TASK GOAL: The lines from the start of the data up to and including the one with "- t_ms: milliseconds" should be returned exactly, and nothing else.

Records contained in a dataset
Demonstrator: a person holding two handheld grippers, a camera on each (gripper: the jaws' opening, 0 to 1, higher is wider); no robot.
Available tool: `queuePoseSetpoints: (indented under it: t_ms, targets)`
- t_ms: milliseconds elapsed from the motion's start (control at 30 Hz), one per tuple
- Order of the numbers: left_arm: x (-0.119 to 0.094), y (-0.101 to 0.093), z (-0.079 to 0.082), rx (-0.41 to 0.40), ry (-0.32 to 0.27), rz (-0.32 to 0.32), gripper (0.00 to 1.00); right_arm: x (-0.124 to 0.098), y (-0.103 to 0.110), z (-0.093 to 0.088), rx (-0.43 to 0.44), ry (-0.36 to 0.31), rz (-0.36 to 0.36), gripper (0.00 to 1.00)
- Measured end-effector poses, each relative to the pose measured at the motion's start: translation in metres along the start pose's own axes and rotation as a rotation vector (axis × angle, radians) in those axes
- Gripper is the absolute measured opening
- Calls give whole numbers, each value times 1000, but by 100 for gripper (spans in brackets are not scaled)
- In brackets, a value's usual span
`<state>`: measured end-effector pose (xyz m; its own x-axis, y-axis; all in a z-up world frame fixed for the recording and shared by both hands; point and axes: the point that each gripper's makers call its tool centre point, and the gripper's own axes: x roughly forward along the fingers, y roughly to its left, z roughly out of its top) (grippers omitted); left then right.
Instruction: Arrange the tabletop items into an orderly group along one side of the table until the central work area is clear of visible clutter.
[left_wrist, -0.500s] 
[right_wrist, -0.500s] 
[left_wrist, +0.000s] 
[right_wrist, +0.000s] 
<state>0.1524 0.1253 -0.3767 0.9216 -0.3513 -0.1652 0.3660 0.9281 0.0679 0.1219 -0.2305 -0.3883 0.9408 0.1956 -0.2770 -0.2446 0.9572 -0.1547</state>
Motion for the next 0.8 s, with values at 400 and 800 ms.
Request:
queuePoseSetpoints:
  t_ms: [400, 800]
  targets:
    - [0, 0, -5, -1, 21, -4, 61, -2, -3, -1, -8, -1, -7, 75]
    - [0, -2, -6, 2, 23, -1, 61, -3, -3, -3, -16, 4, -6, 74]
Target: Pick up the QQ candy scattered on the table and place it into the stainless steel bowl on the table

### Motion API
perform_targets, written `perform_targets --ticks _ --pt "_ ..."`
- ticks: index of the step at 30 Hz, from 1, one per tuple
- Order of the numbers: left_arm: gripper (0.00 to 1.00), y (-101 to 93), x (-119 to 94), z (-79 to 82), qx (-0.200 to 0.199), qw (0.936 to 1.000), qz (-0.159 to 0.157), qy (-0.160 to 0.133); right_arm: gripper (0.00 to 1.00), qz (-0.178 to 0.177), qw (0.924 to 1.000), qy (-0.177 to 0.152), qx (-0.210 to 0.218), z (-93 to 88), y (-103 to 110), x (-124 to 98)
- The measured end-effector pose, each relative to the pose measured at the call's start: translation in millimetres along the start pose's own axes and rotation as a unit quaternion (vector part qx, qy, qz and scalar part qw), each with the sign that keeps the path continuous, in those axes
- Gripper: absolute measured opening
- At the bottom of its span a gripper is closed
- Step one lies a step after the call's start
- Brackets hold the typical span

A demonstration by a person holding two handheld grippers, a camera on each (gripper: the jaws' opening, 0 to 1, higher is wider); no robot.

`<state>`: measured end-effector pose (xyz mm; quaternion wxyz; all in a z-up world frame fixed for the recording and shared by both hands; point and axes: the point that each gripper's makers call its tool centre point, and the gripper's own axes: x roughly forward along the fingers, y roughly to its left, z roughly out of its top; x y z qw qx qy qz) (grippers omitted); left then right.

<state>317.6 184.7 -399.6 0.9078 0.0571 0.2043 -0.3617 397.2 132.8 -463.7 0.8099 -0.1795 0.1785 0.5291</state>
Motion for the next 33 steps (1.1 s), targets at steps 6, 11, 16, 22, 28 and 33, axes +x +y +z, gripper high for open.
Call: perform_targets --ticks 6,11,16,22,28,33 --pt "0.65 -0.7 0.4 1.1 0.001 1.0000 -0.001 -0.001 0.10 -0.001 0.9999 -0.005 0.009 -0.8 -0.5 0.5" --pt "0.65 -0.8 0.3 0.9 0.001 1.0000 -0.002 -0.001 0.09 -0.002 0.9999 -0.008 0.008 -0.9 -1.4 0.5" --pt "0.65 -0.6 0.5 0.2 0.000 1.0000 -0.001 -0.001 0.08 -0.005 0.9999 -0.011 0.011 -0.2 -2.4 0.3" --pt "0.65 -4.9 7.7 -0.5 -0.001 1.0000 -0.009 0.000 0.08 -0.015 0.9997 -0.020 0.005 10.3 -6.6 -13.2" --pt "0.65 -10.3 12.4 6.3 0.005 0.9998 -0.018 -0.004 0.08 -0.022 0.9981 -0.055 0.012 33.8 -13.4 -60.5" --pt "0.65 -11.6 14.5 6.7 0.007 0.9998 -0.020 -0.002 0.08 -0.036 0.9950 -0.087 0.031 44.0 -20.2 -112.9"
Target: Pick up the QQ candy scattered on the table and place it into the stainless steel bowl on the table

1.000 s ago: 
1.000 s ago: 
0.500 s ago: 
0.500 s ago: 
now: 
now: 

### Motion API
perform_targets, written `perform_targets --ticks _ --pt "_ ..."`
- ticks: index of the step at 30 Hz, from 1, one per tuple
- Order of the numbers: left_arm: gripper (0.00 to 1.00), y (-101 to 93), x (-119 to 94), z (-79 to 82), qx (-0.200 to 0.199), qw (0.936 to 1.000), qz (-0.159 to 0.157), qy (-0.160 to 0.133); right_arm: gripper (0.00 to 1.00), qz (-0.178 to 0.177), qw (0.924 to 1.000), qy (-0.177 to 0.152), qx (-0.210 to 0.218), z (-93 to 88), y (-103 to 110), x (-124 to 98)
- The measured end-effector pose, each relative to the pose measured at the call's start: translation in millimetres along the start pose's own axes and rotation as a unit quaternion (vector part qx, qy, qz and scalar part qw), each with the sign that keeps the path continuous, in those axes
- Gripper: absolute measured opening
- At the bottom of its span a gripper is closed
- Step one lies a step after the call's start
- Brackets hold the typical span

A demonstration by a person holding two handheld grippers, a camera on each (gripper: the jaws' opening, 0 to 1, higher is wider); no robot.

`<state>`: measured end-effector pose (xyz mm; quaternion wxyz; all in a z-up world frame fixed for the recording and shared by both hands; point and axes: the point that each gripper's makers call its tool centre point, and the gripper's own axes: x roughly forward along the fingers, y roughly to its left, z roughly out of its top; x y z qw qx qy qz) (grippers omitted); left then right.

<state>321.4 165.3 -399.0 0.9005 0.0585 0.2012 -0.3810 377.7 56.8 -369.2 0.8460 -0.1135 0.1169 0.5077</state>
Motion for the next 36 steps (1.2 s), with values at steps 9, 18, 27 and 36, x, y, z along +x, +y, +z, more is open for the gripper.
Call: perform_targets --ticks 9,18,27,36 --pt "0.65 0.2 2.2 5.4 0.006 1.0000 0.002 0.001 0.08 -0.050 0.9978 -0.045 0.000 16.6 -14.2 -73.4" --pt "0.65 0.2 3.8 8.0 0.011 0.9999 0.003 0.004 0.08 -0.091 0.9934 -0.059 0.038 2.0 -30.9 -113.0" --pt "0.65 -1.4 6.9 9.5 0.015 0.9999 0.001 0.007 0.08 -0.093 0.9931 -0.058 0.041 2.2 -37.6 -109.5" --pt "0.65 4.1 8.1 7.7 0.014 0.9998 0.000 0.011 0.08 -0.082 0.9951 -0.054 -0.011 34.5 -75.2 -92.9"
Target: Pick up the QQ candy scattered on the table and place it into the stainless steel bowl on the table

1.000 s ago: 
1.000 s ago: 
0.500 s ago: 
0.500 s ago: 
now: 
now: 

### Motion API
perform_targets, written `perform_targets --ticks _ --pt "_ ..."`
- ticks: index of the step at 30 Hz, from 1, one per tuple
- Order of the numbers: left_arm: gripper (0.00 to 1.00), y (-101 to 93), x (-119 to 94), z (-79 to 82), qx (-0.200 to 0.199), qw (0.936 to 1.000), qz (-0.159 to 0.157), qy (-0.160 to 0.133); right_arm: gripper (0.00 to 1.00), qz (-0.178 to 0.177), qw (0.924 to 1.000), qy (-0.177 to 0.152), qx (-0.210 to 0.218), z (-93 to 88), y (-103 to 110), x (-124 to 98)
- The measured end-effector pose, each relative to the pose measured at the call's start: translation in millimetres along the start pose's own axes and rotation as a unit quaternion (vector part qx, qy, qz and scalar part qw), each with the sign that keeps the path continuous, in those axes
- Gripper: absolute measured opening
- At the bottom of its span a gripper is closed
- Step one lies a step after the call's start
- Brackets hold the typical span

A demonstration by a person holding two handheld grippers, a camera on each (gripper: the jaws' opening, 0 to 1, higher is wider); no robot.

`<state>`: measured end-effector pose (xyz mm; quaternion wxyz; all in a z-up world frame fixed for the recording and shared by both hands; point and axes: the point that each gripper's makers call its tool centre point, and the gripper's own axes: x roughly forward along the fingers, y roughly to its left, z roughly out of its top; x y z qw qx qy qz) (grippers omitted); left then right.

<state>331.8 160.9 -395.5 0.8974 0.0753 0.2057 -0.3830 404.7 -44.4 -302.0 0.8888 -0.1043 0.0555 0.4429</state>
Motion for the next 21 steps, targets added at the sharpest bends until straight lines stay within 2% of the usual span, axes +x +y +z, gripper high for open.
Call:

THE COMPLETED TASK:
Demonstrator: a person holding two handheld grippers, a camera on each (gripper: the jaws' opening, 0 to 1, higher is wider); no robot.
Available tool: `queuePoseSetpoints: (indented under it: t_ms, targets)`
- t_ms: milliseconds elapsed from the motion's start (control at 30 Hz), one per tuple

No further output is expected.